§ Problem to work on:
When you reach the line that contains "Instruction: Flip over" in the data below, start reproducing lines exactly, and stop after the line that contains "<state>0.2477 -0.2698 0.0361".

-------- Material provided

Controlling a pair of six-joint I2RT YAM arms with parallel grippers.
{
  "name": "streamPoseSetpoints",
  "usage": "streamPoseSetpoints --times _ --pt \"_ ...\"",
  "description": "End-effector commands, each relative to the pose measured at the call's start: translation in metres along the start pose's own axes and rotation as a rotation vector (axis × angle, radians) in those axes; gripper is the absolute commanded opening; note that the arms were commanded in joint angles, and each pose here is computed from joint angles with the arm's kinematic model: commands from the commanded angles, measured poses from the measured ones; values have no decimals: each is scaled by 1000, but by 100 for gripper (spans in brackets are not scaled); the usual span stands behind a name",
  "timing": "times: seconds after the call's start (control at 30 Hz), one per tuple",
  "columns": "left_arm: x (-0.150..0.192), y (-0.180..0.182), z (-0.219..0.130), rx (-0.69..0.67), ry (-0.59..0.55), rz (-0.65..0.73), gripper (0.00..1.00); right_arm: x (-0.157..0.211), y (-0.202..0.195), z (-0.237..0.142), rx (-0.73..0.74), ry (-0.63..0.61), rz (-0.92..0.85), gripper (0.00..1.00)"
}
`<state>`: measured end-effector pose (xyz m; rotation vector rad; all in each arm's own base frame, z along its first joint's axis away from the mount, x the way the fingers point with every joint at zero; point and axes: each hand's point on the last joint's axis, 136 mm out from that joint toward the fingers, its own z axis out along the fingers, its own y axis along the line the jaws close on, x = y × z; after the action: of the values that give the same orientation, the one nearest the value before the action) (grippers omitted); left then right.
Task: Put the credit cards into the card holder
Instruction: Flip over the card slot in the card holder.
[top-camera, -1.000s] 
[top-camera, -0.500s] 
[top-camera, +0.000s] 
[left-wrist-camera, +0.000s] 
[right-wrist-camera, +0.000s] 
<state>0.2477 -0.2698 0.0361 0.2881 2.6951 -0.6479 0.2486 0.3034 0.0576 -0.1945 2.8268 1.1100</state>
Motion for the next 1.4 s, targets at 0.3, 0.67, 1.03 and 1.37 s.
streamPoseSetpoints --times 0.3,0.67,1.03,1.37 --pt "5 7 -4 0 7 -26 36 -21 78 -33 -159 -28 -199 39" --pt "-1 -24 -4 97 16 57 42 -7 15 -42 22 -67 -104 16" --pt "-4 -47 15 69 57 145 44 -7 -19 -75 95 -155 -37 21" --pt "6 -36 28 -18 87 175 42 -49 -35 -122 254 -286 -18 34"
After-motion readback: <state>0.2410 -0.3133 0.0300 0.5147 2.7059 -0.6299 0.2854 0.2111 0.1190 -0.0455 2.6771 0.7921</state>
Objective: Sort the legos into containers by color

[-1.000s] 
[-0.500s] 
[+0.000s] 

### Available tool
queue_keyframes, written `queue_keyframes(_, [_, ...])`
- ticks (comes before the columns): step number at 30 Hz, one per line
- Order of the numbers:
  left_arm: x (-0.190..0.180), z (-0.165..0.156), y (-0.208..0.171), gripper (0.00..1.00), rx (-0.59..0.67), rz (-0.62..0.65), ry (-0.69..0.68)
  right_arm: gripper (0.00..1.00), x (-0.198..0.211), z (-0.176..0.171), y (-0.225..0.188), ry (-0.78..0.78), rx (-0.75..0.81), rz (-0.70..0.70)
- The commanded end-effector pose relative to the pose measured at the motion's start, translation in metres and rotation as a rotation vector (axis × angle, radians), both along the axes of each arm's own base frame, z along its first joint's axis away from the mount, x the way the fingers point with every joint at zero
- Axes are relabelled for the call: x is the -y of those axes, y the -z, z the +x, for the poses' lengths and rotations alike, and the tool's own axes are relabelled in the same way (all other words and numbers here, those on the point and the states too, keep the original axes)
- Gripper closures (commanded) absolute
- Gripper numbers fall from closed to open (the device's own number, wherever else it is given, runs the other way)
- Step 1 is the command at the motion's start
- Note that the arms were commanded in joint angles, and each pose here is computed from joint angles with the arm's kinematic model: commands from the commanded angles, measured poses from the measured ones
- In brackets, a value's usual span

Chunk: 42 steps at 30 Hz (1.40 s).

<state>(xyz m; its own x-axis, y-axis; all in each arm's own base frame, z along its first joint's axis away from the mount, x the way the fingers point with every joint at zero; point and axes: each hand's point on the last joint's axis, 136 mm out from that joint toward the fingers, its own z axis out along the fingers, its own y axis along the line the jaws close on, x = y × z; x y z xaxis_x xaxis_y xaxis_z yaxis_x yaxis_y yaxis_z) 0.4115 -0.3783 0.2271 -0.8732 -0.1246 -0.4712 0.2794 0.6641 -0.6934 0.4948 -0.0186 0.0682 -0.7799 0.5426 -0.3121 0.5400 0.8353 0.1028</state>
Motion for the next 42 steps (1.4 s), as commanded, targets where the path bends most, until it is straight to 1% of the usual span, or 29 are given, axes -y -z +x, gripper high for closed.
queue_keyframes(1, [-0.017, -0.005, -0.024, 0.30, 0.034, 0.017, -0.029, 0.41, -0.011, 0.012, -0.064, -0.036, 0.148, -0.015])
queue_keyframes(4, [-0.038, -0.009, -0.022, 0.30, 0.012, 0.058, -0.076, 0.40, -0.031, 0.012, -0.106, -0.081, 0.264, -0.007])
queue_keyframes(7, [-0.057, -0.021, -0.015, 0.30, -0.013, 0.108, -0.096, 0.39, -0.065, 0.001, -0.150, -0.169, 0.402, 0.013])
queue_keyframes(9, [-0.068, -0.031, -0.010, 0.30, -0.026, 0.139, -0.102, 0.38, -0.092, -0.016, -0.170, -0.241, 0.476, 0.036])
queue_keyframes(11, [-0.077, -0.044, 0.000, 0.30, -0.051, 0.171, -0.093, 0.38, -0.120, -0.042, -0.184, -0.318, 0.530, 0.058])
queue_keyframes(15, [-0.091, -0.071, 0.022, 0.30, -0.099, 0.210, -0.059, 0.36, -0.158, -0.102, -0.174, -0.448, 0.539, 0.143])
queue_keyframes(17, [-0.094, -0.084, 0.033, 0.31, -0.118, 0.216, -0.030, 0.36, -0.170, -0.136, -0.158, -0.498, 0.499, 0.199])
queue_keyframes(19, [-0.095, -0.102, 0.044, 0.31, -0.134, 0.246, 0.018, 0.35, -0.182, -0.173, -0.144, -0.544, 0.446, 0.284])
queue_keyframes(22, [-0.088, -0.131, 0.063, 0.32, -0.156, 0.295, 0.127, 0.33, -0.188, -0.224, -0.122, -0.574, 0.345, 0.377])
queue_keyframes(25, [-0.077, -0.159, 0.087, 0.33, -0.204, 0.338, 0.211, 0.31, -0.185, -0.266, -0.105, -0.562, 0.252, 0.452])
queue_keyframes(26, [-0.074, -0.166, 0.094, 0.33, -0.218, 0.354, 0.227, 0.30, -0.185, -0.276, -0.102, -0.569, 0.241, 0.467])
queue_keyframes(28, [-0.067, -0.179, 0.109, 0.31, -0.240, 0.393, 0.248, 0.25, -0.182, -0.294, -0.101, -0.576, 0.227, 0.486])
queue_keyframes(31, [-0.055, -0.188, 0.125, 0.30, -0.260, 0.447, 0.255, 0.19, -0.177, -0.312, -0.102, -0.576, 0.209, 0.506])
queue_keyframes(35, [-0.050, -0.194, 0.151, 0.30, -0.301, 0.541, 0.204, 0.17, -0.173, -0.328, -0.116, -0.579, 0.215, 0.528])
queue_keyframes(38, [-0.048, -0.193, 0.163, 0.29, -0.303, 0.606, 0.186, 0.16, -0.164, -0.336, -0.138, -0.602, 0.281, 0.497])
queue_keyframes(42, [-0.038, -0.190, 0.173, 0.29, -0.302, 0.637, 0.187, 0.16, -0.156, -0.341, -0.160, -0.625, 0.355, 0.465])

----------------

§ Exercise result:
Instruction: Flip over the card slot in the card holder.
[top-camera, -1.000s] 
[top-camera, -0.500s] 
[top-camera, +0.000s] 
[left-wrist-camera, +0.000s] 
[right-wrist-camera, +0.000s] 
<state>0.2477 -0.2698 0.0361 0.2881 2.6951 -0.6479 0.2486 0.3034 0.0576 -0.1945 2.8268 1.1100</state>

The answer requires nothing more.